For my own part I regard the settlers as more honest in their intentions and up to a point I agree with their aims for a 'greater' complete Israel. This should have happened in 67 - Israel should have claimed the territories as their own. Where I and the settlers radically part company is in what should become of the Palestinians. As an alternative to genocide or ethnic cleansing I would suggest that they are offered Israeli citizenship and those who accepted would become Palestinian citizens of a democratic, secular state called Israel. Now that would be what I would call a success.
Oh & nice to see one of my pictures on your blog.
Gordon

kellie said...

Hi Gordon,

On success in Iraq,it should be taken as a given that in any war success has to be viewed as partial and relative, as every war is the result of failure, and there is no such thing as a perfect uncorrupted war.

I'm describing Iraq as a success relative to Israel's occupation of Gaza and the West Bank. That occupation was meant to boost Israeli security, and in those terms I regard it as a failure. I'm not arguing that Israel has been trying and failing to build a Palestinian democracy for forty years, but that the failure to adopt that as a clear policy is central to their failure to gain security.

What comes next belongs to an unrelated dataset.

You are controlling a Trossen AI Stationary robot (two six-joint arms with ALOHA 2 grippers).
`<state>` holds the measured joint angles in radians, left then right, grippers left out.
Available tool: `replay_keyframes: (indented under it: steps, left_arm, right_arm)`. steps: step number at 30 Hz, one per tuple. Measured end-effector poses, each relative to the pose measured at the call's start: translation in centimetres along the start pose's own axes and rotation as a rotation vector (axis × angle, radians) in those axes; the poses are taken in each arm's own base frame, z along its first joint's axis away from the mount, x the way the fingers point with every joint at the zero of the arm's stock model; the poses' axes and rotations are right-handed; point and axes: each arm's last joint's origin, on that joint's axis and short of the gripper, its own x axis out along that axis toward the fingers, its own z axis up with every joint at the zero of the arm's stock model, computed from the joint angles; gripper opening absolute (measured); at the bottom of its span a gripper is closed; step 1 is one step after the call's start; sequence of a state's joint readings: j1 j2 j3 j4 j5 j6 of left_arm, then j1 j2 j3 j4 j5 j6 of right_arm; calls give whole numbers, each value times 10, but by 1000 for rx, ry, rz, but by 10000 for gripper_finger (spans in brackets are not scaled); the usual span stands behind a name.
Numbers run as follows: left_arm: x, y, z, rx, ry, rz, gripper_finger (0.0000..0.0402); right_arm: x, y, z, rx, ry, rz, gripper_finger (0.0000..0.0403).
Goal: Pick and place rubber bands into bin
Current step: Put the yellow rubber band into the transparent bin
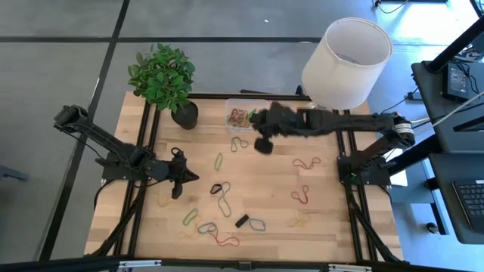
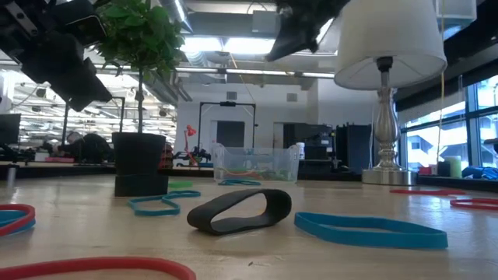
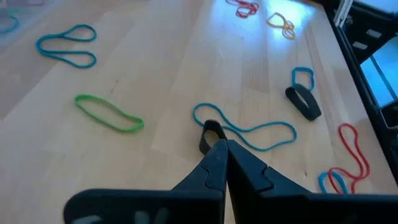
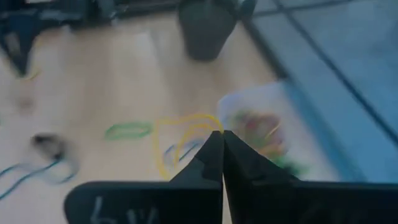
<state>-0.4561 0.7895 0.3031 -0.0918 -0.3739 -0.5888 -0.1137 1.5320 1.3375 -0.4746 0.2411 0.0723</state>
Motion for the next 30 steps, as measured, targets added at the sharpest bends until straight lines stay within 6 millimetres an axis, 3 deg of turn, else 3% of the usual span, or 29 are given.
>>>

My idea of a successful occupation is one of enlightened self-interest rather than sentimentality towards any particular group. I'm trying to make an amoral argument for moral action, for moral action not because it is moral but because it is beneficial.

I'm not in favour of attempting to use guilt to persuade - it just encourages more finger-pointing in response. There have been decades of that with little to show for it.

Hope you don't mind the picture being up there - I like it a lot!

Anand said...

Well, it looks like Iraq will be successful, but we don't know that yet.

The failure of Israel to facilitate education and private sector business development in the occupied territories since 1967 is stunning.